Sharing an original work against the express wishes of the creator? Nope, you are dishonouring their hard work in creating the content and their intentions in making it available to the public.
I supposes breaching the terms of the GPL would be 'honourable' too.
How can sharing something be wrong? Especially when it is essentially a bunch of 0s and 1s that you could write down by hand if you had the patience to? Sharing a number is wrong?
I don't understand what that has to do with GPL at all.
Just like the GPL, copyright puts conditions on the disposal of a work. There are no physical restrictions in either case, just the idea that you honour these terms.
Would you feel comfortable walking past an artist trying to graft a living selling paintings/prints in a street stall, then against his wishes take a picture of them and tell him you're going to share these with your friends so they don't have to buy his work? Does that seem honourable to you?
Also consider a situation whereby two parties had a contract dictating the terms of how some artistic work could be used. There's obviously nothing wrong with this since both parties have agreed to the contract. Then say some third party illegally acquires the work and makes it available elsewhere. Seems fair that at this point we can rely upon copyright to protect the work of citizens. Just like you have privacy rights and defamation rights and so on.

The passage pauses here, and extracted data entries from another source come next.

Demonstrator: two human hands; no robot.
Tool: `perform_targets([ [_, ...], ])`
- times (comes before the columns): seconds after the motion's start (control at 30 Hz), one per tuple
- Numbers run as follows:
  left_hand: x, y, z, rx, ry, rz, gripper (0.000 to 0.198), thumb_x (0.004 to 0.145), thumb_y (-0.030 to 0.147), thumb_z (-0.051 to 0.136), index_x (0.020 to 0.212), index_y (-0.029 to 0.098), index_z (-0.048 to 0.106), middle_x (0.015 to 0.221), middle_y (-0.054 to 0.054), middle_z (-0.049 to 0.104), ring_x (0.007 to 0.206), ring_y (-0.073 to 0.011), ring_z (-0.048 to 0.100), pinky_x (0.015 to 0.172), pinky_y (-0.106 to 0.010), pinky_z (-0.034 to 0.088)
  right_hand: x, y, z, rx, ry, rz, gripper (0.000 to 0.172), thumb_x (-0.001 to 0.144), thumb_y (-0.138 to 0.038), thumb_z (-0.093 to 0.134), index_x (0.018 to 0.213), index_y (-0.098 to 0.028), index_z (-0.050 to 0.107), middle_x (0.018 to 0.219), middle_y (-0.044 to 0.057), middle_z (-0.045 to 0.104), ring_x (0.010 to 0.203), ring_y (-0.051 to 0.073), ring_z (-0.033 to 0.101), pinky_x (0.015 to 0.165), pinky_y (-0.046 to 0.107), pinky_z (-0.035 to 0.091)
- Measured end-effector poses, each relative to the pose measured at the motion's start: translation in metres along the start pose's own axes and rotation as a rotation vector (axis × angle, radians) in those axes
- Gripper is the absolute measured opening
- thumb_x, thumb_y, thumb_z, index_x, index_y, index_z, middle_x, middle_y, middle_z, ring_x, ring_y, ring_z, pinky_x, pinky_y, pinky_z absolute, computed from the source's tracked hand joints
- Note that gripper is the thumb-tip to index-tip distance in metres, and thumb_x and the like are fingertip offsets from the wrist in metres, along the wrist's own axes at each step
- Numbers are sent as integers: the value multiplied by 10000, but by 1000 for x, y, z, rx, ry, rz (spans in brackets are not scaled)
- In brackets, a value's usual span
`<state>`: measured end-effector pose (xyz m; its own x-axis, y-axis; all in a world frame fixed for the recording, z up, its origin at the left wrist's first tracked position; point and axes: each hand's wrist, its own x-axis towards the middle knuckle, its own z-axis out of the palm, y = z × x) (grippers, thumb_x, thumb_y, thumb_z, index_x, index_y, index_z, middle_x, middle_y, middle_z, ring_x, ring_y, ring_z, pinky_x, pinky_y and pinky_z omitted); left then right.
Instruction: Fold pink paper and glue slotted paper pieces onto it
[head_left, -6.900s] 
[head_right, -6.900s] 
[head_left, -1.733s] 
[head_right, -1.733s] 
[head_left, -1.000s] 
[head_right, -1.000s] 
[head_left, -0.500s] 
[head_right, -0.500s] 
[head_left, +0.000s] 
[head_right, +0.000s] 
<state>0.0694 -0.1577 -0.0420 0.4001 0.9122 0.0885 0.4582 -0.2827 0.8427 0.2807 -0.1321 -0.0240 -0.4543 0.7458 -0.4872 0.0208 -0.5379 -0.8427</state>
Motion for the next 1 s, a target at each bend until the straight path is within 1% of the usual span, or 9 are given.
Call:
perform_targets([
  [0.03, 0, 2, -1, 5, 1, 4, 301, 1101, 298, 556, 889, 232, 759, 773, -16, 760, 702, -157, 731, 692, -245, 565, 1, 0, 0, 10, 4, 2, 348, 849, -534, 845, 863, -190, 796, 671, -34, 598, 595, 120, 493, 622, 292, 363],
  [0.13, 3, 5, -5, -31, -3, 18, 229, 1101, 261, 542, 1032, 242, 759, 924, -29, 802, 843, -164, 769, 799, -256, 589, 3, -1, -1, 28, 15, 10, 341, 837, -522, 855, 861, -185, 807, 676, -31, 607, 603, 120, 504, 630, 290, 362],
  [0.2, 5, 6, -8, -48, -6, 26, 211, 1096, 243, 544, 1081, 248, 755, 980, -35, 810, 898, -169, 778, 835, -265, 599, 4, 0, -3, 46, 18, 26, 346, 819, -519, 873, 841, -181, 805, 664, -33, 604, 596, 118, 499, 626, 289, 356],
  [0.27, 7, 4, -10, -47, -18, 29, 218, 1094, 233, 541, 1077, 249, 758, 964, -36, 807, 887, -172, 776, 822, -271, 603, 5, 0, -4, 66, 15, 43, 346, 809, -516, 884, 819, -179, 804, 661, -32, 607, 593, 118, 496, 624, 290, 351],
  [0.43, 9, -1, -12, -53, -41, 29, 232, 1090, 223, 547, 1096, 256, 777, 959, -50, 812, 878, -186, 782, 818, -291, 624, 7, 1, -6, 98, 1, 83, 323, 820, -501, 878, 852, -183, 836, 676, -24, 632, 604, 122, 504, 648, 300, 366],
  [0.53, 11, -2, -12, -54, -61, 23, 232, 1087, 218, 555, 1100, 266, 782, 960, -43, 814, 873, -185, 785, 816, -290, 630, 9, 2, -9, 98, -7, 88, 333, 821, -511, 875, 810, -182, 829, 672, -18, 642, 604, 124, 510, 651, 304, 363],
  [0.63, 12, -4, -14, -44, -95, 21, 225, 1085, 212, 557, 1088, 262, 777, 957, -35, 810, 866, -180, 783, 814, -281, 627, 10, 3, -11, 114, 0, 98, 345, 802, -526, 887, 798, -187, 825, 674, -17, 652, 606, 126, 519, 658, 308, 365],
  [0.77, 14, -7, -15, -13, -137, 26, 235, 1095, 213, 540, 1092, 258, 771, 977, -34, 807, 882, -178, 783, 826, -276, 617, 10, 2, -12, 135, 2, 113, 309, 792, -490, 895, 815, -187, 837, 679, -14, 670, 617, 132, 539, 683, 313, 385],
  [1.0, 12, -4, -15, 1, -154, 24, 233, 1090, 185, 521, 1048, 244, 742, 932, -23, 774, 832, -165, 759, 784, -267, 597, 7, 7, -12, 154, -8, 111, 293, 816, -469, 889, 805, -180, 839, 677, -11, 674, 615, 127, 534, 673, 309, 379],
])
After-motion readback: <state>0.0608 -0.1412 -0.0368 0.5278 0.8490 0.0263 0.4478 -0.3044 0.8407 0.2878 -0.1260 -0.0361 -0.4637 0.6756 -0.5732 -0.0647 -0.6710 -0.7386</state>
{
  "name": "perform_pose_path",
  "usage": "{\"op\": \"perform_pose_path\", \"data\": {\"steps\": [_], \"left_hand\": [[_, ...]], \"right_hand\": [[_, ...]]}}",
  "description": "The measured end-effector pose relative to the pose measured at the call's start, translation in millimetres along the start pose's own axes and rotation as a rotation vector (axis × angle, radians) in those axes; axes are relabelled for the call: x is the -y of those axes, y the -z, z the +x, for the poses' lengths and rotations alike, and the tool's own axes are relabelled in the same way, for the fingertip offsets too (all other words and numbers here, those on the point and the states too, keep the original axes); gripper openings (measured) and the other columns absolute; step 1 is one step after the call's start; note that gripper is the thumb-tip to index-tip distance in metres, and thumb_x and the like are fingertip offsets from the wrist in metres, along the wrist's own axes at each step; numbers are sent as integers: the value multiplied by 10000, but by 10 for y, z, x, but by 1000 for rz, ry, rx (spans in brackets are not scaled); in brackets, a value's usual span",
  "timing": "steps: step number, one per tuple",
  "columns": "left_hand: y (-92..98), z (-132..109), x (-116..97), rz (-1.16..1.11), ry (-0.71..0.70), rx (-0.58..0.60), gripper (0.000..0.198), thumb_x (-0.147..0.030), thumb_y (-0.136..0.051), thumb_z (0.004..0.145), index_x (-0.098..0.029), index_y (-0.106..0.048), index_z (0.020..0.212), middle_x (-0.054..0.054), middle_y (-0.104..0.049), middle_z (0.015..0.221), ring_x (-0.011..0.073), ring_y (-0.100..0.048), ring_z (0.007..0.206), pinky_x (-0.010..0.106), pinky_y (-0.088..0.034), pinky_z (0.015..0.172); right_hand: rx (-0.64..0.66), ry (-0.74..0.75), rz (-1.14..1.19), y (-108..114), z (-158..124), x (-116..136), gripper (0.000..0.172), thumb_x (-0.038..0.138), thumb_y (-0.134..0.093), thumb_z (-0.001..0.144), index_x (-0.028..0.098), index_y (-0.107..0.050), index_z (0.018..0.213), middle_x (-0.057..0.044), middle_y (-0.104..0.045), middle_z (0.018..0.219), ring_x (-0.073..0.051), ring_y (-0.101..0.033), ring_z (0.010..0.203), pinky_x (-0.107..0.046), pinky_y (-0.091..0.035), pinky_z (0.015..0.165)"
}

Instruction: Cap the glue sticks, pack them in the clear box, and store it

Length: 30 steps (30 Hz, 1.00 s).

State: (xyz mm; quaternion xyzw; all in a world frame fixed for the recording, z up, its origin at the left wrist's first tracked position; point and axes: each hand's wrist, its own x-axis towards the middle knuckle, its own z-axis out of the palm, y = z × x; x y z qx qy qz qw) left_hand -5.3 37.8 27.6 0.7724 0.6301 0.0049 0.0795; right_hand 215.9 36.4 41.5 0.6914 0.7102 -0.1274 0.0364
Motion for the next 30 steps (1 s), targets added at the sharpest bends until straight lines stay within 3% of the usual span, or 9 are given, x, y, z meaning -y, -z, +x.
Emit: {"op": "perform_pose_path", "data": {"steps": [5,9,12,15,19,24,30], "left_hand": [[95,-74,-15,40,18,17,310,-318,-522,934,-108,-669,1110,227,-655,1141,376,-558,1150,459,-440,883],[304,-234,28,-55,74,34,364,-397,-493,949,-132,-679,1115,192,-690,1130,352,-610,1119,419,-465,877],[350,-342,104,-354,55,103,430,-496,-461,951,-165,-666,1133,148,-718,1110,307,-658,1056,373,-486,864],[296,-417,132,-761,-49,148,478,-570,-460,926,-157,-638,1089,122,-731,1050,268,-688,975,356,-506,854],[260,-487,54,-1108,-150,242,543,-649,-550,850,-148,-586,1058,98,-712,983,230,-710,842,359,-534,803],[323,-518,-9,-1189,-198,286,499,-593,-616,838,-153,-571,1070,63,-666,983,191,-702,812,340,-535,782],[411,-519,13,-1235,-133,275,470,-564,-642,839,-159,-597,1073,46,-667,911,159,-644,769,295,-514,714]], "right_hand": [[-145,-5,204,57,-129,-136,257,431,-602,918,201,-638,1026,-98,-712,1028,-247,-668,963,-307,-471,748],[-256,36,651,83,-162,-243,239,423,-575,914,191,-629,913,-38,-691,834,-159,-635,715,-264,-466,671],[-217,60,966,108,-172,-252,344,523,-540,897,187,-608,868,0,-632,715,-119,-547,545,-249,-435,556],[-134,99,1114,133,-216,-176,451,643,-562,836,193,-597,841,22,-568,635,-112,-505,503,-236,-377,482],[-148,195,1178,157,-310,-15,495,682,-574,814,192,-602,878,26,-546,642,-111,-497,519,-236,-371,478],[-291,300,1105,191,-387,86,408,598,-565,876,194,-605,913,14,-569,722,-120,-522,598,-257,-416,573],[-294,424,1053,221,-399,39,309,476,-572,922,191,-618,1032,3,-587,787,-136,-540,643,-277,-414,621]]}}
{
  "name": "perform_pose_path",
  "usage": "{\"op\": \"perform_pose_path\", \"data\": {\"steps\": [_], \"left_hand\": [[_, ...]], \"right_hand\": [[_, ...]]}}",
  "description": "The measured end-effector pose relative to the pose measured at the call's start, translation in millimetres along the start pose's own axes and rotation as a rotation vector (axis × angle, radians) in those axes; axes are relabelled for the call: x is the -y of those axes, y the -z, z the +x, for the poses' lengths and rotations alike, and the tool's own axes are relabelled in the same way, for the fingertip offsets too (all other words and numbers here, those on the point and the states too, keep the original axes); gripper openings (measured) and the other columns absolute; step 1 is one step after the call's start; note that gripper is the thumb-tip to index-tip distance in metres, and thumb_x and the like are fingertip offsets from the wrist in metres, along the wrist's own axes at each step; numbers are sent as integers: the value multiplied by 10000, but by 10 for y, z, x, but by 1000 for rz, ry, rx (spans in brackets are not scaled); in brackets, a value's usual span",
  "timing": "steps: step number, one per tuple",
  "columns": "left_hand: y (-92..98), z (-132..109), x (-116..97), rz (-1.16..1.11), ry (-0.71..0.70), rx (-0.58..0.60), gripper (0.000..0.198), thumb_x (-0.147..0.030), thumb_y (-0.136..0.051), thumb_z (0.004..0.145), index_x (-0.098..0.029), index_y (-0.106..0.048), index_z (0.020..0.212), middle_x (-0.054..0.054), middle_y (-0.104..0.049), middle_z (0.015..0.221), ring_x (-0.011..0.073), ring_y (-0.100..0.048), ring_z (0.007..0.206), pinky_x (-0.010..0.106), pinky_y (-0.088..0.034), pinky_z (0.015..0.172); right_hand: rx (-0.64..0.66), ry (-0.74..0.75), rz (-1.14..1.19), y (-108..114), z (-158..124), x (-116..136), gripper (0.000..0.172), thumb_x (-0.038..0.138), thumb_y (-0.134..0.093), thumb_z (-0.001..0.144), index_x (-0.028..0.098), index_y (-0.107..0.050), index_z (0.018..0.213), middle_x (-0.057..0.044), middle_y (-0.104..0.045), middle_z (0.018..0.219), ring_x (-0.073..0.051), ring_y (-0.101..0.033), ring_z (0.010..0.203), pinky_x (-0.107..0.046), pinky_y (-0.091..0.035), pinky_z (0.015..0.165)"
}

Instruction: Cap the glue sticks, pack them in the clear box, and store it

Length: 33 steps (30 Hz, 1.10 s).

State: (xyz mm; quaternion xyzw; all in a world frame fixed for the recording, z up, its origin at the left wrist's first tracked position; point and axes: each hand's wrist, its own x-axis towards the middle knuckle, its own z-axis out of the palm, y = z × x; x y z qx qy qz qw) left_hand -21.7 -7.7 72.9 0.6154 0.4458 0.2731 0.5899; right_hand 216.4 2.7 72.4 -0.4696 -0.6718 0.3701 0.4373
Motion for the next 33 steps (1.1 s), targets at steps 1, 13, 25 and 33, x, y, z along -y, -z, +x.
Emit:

> How can sharing something be wrong? Especially when it is essentially a bunch of 0s and 1s that you could write down by hand if you had the patience to?
Everything in the world is essentially just a bunch of atom, too. By this logic you can probably do anything you want and never be wrong, right?
GPL is about sharing the source code of the original or derivative work. Which is pretty honorable. Breaching the terms of GPL means refusing to share.
Regarding your first point, yes, since we're speaking about ethics here, it's morally acceptable to disregard wishes of authors to restrict your freedom of handling copies of their published work, as long as doing this is good for people and makes no harm to authors.
Seriously, what is wrong with people's moral compasses with regards to sharing? Is this the result of brainwashing by publishers? OK, laws are laws, but morals? They have nothing to do with laws. Oh the mighty author, should I apologize to you (or, perhaps, go to jail) for signing your songs before you died + century?
But the point, I believe, is that the concept of breaching the GPL is nonsensical if you do not respect the GPL or the copyright law on which it rests. Whether if you share something against its creator's will, or if you refuse to share something against its creator's will, in both cases you are ignoring the creator's wishes and violating copyright law.
Yes. But speaking in terms of morale, not laws, not sharing the source code for GPL software is morally wrong and dishonorable. Sharing it is morally right and honorable.